I am not sure how much help I can be but since your husband and I share horrific fatigue as a primary symptom I thought I would try. I know when I started abx they did nothing at all for me and I actually felt worse on them. When I was diagnosed with CFS I still worked although part time and I was still running. I was told to just do what you can and maybe it will go into remission. Okay that was what I would do. Then I started abx and within a few months could no longer run-had to cut my hours again and just really felt horrible and it wasn't due to herxing.

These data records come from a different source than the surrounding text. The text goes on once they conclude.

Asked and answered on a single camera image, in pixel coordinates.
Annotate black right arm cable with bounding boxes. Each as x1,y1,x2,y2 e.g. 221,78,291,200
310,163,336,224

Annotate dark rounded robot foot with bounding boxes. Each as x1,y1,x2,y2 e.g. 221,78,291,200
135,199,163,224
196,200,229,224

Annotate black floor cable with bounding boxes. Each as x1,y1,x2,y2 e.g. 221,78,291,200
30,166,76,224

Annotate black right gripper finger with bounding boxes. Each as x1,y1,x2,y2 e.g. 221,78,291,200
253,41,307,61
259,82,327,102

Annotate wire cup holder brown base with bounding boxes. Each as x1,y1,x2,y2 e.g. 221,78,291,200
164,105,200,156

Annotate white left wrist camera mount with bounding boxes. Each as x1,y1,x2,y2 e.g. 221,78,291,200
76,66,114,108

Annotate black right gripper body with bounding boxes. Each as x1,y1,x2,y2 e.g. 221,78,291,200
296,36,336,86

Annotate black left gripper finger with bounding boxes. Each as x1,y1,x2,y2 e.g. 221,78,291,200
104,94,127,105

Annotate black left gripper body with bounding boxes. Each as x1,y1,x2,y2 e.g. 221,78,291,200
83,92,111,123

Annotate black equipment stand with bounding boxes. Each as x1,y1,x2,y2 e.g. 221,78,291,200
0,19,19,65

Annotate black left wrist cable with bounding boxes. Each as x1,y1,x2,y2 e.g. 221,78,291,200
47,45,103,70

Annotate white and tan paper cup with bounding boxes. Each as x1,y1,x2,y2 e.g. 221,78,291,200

I began to question the Lyme diagnosis since I didn't have a positive test just some activity on 4 bands. Then I was tested for co-infections and came up with the pos bart titer. I guess I am trying to say that I only felt better on the Rocephin. Orals did nothing but give me side effects and make me feel really bad and I had even less energy. I do believe alot of the times it is side effects we have and not herxing. I have basically had it with orals because they have done zero for me.
I think if your husband can keep on the Rocephin a few more months he will see improvement. Sometimes it can take months especially where he has been sick for so long. I was only sick 2 years before diagnosis. I think when you see John you could talk with him about this. I am so sorry your husband has declined even further and sometimes I feel like I am heading that way too.
I had a bart rash on my stomach a couple days ago and took a picture of it for John. I am not even being treated for bart right now and that scares me too because I was on Rifampin for 8 months and apparently it isn't gone. Sorry I can't be of more help but I totally understand how you are feeling. Keep in touch okay.